• Exercise: Copy exactly the stretch of data below from the line with "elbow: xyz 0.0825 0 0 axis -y" through the line with "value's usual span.", including both of those lines.

• Recorded data:
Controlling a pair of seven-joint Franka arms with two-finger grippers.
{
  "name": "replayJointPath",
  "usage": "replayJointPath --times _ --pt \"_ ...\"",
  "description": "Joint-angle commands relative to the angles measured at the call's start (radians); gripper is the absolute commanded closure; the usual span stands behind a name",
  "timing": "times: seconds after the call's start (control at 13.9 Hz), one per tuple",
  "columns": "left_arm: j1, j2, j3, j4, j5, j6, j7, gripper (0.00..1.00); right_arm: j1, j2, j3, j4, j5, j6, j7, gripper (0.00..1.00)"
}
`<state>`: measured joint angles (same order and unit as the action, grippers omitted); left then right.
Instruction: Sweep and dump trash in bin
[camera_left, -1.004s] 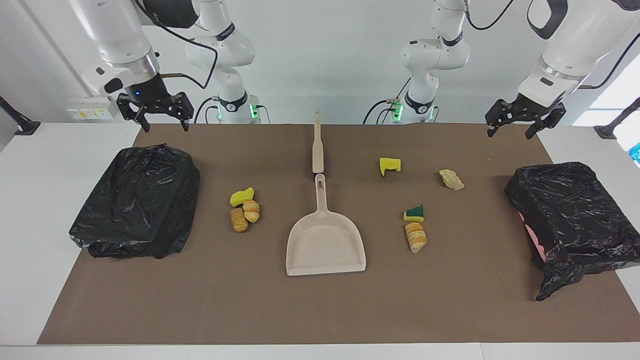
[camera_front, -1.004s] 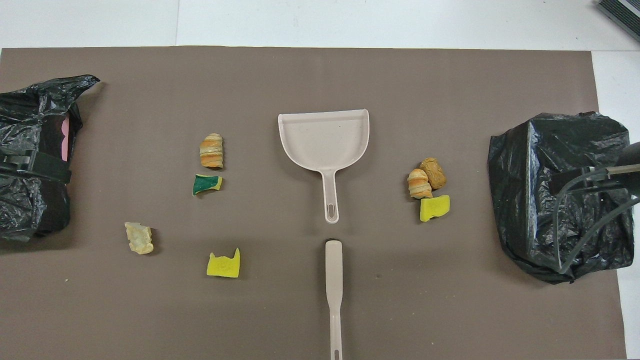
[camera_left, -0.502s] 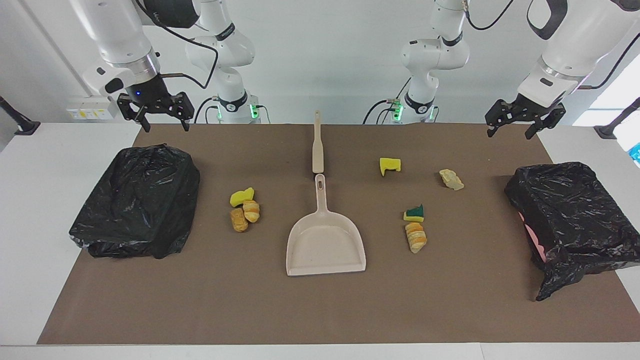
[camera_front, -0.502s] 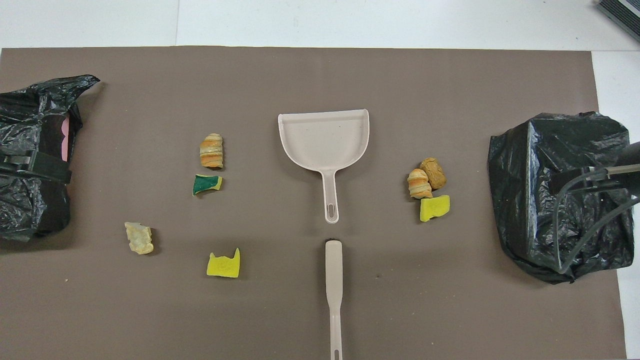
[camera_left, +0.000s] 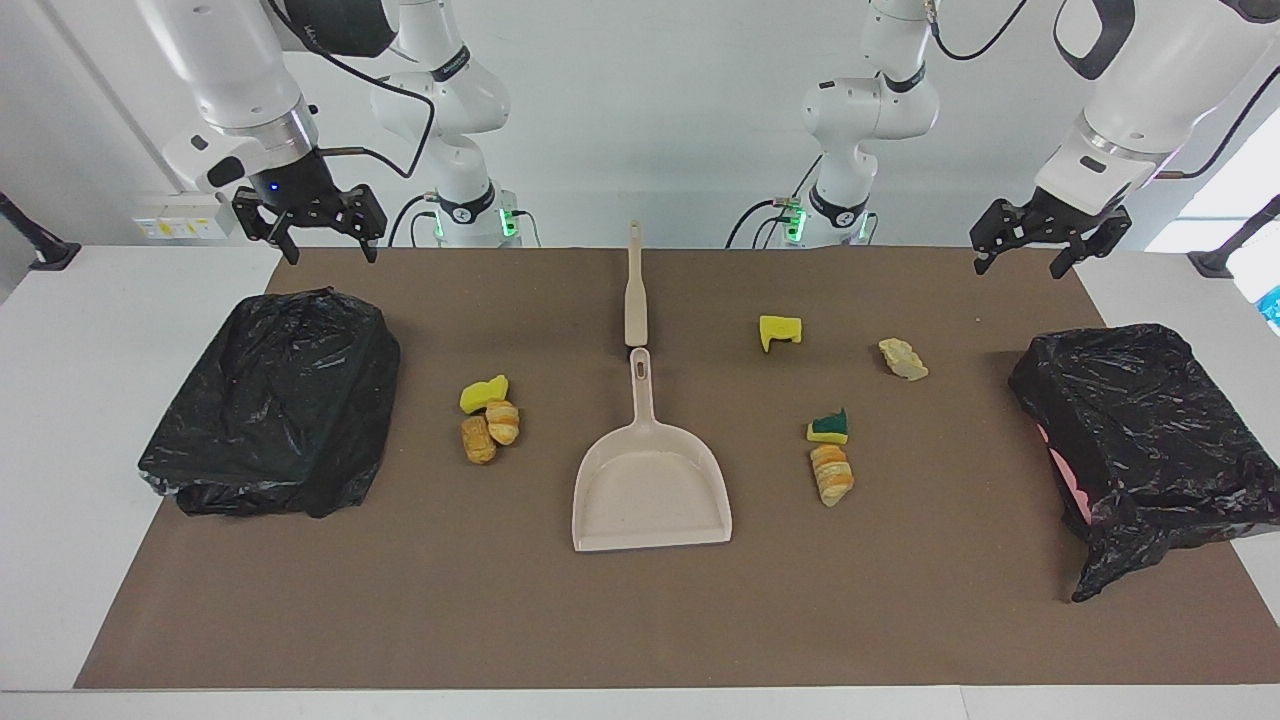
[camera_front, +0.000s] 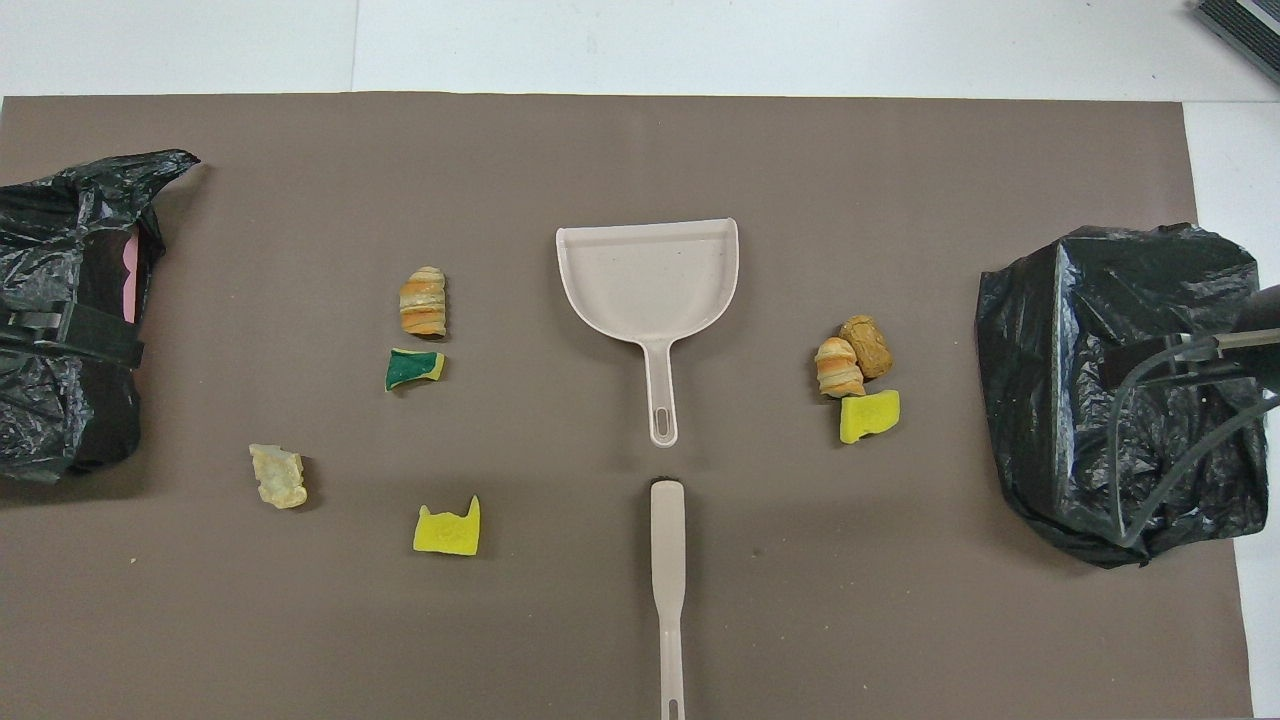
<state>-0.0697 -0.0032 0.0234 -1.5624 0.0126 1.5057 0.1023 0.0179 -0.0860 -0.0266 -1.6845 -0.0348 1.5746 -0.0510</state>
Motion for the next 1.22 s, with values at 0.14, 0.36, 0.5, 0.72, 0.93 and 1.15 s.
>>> replayJointPath --times 0.14,0.36,0.5,0.72,0.93,1.15 --pt "-0.001 -0.041 0.000 -0.050 -0.008 -0.001 0.004 0.00 -0.019 -0.015 0.005 -0.021 0.026 0.007 -0.035 0.00" --pt "-0.005 -0.041 0.000 -0.050 -0.008 -0.001 0.004 0.00 -0.021 -0.015 0.004 -0.021 0.026 0.007 -0.035 0.00" --pt "-0.007 -0.041 0.000 -0.059 -0.008 0.001 0.004 0.00 -0.021 -0.017 0.004 -0.021 0.026 0.007 -0.035 0.00" --pt "-0.005 -0.043 0.000 -0.062 -0.008 0.008 0.004 0.00 -0.029 -0.017 0.004 -0.021 0.026 0.007 -0.036 0.00" --pt "-0.007 -0.043 0.000 -0.062 -0.008 0.008 0.004 0.00 -0.029 -0.015 0.004 -0.021 0.026 0.007 -0.036 0.00" --pt "-0.007 -0.043 0.000 -0.062 -0.008 0.008 0.004 0.00 -0.029 -0.017 0.004 -0.021 0.026 0.007 -0.036 0.00"
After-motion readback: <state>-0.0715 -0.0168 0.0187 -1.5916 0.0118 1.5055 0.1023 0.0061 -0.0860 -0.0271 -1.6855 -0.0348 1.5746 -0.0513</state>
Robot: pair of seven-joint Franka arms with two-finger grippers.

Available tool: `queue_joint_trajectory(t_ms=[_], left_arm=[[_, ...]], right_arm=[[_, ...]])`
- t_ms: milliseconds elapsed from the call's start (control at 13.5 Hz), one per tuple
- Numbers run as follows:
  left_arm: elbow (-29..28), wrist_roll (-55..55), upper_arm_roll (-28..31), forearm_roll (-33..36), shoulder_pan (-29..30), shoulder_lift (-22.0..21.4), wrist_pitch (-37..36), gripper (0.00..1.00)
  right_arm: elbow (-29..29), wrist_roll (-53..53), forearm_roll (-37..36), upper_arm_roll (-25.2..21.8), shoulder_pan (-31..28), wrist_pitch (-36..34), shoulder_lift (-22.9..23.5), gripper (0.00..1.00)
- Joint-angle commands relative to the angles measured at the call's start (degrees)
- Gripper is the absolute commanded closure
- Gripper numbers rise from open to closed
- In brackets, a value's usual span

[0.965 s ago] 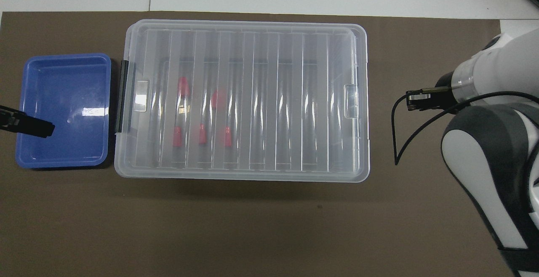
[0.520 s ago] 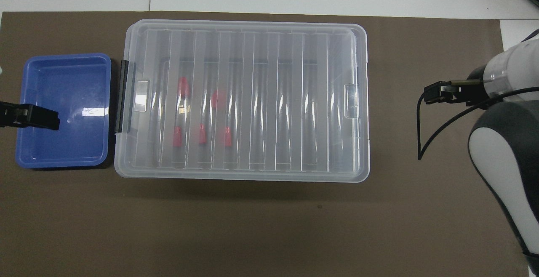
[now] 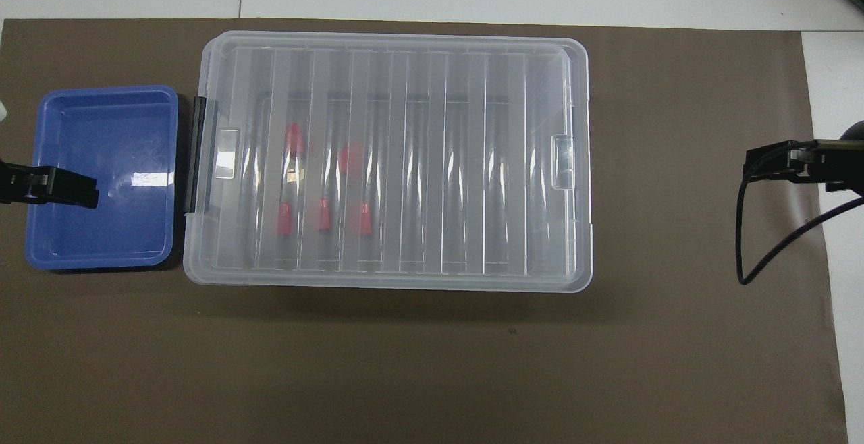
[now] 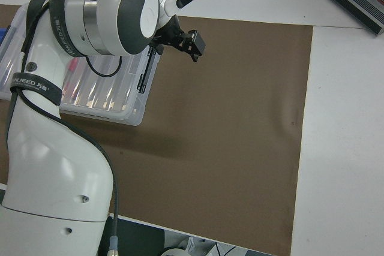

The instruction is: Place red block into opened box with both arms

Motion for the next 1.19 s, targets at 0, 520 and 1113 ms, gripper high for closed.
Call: queue_joint_trajectory(t_ms=[0, 520, 1113], left_arm=[[-1.9, -0.8, 0.3, -0.2, -0.8, -1.7, 1.3, 0.00], [-1.9, -1.0, 0.5, -0.2, -0.2, -1.7, 0.9, 0.00], [-2.0, -1.1, 0.8, -0.2, 0.1, -1.7, 0.6, 0.00]], right_arm=[[2.7, -3.5, 0.4, 0.2, -0.8, -2.8, 0.8, 0.00], [1.7, 0.2, 2.9, 0.5, -1.9, -5.4, 0.2, 0.00], [0.9, 0.5, 3.0, 0.7, -1.8, -4.2, 0.0, 0.00]])
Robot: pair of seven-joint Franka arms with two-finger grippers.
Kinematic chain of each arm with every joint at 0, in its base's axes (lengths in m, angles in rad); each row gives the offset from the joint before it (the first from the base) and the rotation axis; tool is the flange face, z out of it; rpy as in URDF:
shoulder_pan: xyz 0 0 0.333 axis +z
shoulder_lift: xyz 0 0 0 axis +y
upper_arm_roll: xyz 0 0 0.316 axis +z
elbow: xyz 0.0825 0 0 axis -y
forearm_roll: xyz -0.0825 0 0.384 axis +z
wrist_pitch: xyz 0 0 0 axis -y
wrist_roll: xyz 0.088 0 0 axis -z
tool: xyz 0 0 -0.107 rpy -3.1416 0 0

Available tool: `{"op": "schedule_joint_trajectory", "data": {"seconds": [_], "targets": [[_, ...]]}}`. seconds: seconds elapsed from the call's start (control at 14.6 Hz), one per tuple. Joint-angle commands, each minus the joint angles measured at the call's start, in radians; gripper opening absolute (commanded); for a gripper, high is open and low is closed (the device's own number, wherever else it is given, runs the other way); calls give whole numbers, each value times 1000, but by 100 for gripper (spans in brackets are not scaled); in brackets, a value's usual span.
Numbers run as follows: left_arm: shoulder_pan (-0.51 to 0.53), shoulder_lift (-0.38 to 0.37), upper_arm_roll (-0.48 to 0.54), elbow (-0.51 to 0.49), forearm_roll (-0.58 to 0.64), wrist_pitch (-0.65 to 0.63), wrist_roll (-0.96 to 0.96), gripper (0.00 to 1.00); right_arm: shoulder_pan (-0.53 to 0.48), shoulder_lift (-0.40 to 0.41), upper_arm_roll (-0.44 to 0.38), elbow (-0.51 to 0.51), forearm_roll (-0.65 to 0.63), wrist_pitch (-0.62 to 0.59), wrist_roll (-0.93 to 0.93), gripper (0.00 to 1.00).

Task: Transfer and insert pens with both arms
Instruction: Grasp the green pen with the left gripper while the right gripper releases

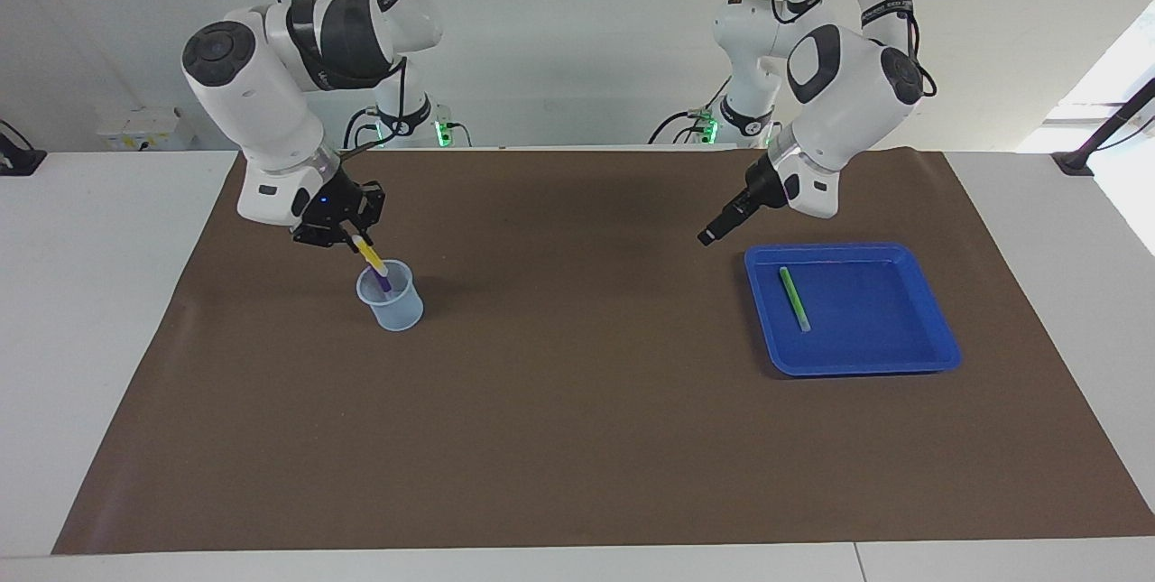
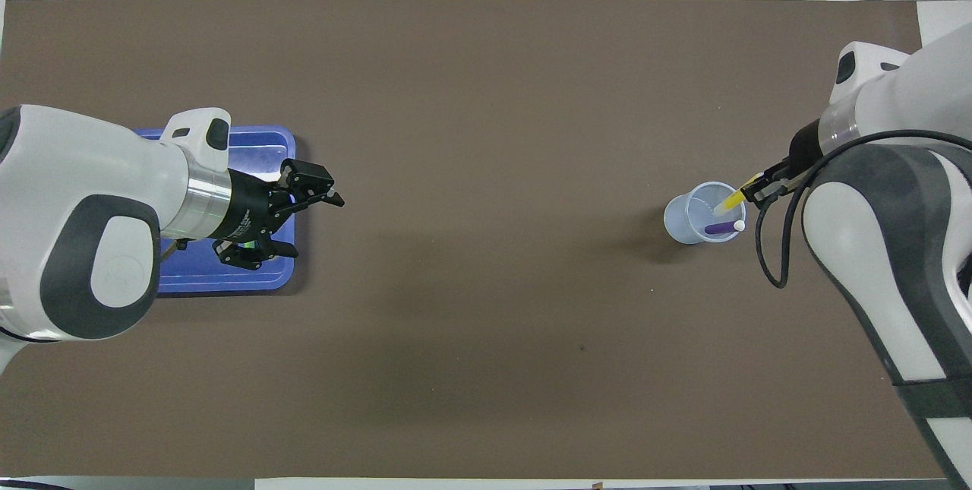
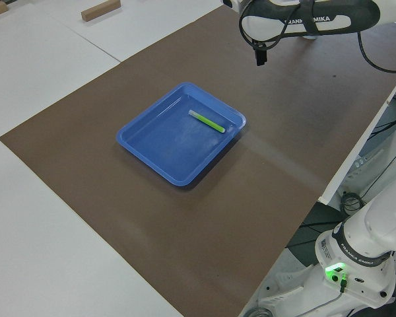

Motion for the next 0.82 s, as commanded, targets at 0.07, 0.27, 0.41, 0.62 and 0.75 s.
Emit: {"op": "schedule_joint_trajectory", "data": {"seconds": [0.07,0.27,0.41,0.62,0.75], "targets": [[57,39,-4,-38,174,39,258,100,-17,-35,13,-85,-26,65,-25,0],[54,95,-6,-39,345,97,374,100,-28,-46,13,-143,-26,140,-25,0],[66,123,-4,-42,379,139,463,100,-17,-47,13,-158,-26,162,-21,0],[93,152,-4,-113,388,295,554,100,-16,-49,13,-207,-26,213,-22,0],[120,190,-4,-119,388,350,611,100,-11,-62,13,-256,-29,283,-25,0]]}}
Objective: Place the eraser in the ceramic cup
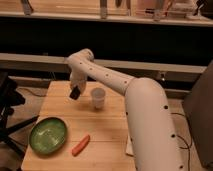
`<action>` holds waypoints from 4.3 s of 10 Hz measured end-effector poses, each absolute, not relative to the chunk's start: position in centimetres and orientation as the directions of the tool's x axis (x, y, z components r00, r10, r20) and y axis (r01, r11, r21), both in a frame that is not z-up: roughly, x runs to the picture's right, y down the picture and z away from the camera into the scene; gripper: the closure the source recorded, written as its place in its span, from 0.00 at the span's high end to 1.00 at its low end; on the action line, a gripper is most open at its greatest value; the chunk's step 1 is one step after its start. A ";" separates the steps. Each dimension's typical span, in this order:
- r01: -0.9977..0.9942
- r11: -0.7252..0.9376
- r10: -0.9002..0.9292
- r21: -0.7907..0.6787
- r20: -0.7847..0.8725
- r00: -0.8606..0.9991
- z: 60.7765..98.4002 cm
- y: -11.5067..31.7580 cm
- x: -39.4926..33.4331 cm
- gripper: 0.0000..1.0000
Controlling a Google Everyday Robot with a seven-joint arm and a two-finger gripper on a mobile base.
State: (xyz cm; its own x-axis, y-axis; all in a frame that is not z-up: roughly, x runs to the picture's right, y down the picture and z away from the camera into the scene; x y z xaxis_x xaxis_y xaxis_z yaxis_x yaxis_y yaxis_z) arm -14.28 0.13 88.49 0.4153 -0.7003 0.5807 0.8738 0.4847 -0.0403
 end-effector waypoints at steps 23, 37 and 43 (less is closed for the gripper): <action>0.722 0.669 -0.555 -0.177 0.527 0.643 86.1 1.3 0.2 0.00; 0.642 0.724 -0.461 -0.254 0.515 0.723 83.4 2.6 6.2 0.00; 0.604 0.746 -0.420 -0.280 0.506 0.754 82.2 3.3 8.3 0.00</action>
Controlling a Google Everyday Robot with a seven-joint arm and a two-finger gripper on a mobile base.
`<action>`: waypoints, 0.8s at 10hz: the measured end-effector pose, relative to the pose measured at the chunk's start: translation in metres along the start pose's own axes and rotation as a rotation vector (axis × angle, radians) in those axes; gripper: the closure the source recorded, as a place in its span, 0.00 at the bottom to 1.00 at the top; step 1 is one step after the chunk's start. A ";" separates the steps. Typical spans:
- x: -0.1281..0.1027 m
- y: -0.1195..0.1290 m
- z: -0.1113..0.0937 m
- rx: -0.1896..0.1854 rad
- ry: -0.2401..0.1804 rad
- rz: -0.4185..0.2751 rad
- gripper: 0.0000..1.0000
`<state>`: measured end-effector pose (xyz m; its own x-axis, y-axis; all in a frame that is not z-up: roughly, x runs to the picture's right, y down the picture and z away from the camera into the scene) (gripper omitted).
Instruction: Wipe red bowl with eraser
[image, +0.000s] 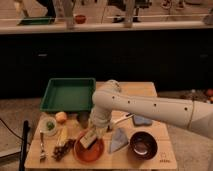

• Exercise response:
elbow: xyz 0.0825 0 0 axis -y
forearm_roll: xyz -0.0825 0 0.384 axis +z
wrist_pitch: xyz 0 0 0 axis -y
wrist_roll: xyz 0.088 0 0 axis -z
tool: xyz 0 0 -0.107 rpy -3.1416 0 0

Available tool: `{"op": "schedule_joint_trajectory", "data": {"seconds": [_], "targets": [[_, ...]]}}`. seconds: seconds elapsed from the call's start (control at 14.6 Hz), one per tuple. Joint-angle commands, each minus the joint angles measured at the call's start, in radians; gripper opening absolute (commanded); for a gripper, high is open and low is closed (the device's own number, wherever else it is given, runs the other way); calls give whole numbers, each value times 1000, but by 100 for gripper (spans in brackets are not scaled); in brackets, a value's usual span.

No other output belongs with this exercise.